> [PROBLEM DETAILS]: Look through the records below for the line with "The client would like the orange" and the line with "white half clamp: 323,105 stays put", then return those lines and all lines between, exactly.

> [TASK MATERIAL]:
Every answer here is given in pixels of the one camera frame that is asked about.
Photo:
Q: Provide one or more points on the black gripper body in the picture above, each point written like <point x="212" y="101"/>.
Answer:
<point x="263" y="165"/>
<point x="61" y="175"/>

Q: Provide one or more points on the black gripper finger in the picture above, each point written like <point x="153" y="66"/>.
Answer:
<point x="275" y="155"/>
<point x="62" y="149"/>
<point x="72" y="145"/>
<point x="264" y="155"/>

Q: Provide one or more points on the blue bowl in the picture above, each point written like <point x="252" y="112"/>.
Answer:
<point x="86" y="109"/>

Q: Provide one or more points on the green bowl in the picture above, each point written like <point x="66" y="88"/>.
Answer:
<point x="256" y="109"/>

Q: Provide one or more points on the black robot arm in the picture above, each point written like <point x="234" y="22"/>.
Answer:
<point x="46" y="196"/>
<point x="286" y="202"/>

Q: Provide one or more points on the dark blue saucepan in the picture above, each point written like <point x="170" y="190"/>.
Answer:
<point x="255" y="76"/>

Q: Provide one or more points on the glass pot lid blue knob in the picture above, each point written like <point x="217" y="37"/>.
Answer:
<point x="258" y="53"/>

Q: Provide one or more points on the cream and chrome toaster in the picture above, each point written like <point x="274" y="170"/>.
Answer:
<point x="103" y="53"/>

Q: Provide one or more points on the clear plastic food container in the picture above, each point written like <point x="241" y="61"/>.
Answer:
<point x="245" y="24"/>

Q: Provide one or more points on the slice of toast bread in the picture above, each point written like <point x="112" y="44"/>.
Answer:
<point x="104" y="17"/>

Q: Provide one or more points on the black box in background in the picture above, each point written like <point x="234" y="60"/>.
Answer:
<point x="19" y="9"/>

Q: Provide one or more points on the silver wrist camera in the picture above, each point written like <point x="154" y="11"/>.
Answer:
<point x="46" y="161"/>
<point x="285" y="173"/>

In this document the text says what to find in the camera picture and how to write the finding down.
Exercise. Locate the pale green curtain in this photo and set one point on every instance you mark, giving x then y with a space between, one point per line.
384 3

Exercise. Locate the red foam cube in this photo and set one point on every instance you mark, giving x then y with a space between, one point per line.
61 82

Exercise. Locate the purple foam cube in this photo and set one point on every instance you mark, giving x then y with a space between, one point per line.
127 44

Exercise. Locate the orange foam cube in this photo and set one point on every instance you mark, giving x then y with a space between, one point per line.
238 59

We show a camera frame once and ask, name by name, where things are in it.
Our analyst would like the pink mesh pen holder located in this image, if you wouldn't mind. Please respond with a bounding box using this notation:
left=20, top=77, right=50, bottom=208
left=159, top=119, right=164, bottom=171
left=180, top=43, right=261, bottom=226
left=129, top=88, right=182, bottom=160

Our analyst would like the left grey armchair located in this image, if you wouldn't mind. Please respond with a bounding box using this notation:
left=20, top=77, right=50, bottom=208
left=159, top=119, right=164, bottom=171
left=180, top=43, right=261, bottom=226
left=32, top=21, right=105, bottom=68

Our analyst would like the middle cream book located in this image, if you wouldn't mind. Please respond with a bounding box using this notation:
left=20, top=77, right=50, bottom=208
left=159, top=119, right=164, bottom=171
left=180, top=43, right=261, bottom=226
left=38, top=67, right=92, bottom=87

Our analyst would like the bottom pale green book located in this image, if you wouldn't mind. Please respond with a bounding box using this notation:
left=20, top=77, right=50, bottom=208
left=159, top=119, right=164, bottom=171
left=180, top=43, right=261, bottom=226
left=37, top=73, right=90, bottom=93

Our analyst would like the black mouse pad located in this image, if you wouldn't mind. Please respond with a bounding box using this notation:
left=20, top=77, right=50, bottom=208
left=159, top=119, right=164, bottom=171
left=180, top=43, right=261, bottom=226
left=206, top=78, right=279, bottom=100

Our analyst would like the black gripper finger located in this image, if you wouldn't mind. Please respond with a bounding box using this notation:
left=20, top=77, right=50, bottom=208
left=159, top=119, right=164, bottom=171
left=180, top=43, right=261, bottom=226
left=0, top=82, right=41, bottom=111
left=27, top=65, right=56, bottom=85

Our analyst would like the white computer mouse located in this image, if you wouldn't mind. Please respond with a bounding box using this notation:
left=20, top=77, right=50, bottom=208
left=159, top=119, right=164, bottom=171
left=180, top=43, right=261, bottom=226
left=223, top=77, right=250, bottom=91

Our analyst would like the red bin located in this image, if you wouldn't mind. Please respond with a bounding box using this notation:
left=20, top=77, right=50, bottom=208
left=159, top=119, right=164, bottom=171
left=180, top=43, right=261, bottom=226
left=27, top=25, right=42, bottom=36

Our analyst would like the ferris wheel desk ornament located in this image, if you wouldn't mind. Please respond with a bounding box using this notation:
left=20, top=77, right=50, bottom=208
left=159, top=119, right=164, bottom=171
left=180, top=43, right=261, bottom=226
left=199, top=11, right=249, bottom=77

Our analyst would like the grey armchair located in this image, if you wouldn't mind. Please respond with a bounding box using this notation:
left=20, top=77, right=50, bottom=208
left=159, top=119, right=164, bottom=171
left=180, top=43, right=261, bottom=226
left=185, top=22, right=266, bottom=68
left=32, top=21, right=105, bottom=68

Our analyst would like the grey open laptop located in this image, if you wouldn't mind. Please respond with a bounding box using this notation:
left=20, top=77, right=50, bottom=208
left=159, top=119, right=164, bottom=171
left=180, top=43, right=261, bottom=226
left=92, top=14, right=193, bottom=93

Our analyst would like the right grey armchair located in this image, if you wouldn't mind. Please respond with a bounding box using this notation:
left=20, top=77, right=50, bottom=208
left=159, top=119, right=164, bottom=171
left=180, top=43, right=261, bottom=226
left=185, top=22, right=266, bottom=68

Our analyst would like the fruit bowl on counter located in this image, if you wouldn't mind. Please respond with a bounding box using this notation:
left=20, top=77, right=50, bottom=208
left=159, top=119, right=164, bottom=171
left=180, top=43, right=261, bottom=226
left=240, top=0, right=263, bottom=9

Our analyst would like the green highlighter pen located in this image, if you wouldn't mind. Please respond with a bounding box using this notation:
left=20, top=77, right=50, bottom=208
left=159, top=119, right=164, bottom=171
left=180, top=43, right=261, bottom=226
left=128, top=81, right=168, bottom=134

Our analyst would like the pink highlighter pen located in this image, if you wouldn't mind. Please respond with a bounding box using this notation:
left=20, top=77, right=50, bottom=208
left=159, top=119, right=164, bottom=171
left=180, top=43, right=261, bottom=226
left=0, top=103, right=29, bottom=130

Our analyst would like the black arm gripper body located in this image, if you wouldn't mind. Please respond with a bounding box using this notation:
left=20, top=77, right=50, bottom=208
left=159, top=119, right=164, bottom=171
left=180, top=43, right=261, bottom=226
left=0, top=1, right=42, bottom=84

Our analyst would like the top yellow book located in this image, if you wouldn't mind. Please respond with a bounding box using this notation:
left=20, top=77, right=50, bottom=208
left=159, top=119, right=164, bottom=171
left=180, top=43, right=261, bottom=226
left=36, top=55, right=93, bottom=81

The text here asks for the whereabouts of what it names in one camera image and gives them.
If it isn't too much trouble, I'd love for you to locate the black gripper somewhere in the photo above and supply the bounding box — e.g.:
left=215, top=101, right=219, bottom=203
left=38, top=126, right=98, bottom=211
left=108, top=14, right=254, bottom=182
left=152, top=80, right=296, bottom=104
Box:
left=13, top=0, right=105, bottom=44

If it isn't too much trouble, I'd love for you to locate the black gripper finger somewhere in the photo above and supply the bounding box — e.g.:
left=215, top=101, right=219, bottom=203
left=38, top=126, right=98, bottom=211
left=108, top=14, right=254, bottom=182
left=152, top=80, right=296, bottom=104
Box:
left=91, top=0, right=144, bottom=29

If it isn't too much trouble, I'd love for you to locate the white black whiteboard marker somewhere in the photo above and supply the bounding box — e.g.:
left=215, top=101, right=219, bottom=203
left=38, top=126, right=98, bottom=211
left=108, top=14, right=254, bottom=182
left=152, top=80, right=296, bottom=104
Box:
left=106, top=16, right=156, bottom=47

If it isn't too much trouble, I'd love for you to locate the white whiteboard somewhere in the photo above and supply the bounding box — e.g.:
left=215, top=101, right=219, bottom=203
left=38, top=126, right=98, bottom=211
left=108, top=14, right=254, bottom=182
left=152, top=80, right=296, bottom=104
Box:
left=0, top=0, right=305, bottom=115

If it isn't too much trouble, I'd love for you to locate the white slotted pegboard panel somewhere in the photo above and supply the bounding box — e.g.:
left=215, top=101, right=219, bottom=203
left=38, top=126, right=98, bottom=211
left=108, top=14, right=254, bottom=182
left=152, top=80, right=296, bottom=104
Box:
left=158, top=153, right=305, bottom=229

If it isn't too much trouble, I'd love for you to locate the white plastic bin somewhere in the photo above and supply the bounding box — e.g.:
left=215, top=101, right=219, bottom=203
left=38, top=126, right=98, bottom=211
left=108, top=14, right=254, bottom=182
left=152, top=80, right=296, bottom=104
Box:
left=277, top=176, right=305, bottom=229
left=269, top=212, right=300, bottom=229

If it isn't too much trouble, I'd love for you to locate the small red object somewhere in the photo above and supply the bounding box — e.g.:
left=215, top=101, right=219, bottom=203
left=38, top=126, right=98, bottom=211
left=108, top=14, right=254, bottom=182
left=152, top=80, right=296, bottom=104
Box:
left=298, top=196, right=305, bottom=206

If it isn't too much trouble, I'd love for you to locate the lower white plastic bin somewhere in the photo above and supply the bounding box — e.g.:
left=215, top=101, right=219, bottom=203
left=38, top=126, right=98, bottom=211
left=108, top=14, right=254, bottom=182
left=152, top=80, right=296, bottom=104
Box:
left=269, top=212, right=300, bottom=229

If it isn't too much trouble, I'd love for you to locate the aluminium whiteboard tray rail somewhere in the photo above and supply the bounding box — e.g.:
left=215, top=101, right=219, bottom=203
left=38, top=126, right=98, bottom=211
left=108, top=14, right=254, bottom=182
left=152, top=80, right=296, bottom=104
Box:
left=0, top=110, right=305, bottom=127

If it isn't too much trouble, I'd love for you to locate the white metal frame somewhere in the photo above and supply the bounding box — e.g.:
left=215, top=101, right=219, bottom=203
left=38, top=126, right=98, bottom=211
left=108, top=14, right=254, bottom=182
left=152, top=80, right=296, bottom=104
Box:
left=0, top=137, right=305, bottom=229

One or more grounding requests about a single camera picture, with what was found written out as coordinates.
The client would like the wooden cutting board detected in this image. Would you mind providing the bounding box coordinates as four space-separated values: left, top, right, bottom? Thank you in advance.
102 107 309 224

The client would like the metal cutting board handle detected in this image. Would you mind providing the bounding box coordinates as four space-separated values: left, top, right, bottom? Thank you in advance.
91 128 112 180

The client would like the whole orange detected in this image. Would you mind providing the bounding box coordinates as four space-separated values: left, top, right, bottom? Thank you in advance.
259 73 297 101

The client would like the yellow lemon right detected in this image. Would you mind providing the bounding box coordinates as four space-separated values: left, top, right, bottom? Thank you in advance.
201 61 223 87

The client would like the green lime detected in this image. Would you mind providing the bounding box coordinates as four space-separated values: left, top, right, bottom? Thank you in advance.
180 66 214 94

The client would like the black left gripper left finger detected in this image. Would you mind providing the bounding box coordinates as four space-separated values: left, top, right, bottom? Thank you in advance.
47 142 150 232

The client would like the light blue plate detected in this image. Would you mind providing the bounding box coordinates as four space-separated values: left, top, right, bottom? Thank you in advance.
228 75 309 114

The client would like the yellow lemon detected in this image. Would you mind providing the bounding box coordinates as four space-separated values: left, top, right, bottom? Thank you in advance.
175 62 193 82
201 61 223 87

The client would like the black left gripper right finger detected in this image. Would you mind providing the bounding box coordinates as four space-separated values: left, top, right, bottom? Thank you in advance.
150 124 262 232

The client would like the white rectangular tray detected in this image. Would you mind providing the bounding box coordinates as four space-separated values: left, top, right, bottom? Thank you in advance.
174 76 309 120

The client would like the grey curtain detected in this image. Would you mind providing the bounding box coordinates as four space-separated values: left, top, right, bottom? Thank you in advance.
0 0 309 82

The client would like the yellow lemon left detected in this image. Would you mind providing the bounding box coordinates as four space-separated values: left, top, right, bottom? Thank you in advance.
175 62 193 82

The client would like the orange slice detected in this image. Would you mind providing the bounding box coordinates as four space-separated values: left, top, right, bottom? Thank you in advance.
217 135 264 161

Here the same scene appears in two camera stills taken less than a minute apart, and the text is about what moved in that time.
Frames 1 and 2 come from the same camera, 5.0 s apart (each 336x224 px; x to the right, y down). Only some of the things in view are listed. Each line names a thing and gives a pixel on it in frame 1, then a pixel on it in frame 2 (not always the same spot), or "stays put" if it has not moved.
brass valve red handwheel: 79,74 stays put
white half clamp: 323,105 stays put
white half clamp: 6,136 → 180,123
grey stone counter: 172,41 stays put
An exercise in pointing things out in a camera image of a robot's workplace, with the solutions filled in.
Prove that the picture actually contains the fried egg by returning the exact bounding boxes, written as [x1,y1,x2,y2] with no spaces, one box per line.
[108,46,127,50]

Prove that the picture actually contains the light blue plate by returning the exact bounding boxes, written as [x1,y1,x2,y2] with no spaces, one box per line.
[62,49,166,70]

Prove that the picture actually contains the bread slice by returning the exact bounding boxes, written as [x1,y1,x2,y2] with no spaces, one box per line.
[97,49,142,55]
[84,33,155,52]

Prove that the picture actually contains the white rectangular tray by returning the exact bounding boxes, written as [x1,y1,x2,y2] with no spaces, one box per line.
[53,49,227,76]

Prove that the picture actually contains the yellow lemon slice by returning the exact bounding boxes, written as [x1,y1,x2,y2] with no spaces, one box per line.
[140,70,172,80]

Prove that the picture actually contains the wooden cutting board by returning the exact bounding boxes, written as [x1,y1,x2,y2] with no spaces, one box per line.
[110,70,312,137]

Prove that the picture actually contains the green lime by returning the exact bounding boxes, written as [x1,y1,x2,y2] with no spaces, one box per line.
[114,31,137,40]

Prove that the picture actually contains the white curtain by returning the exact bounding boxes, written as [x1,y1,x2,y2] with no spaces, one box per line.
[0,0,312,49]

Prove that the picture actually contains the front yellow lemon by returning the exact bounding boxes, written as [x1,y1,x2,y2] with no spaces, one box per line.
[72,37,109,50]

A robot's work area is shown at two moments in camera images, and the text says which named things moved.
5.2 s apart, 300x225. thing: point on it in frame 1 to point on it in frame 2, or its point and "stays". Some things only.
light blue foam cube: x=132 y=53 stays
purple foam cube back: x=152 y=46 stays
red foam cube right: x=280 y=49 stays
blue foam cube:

> [RESPONSE]:
The client would like the orange slice detected in this image. Would you mind providing the bounding box coordinates as four space-separated values: left, top, right, bottom? Thank you in advance.
217 135 264 161

Here the same scene appears in two camera stills taken less than a minute apart, and the text is about what moved in that time.
Frames 1 and 2 come from the same camera, 5.0 s apart (each 336x224 px; x to the right, y down). Only some of the things in view are listed. Each line names a thing and gives a pixel on it in frame 1, then a pixel on it in frame 2 (not always the same spot), or "stays put" if it has not moved.
brass valve red handwheel: 79,74 stays put
white half clamp: 323,105 stays put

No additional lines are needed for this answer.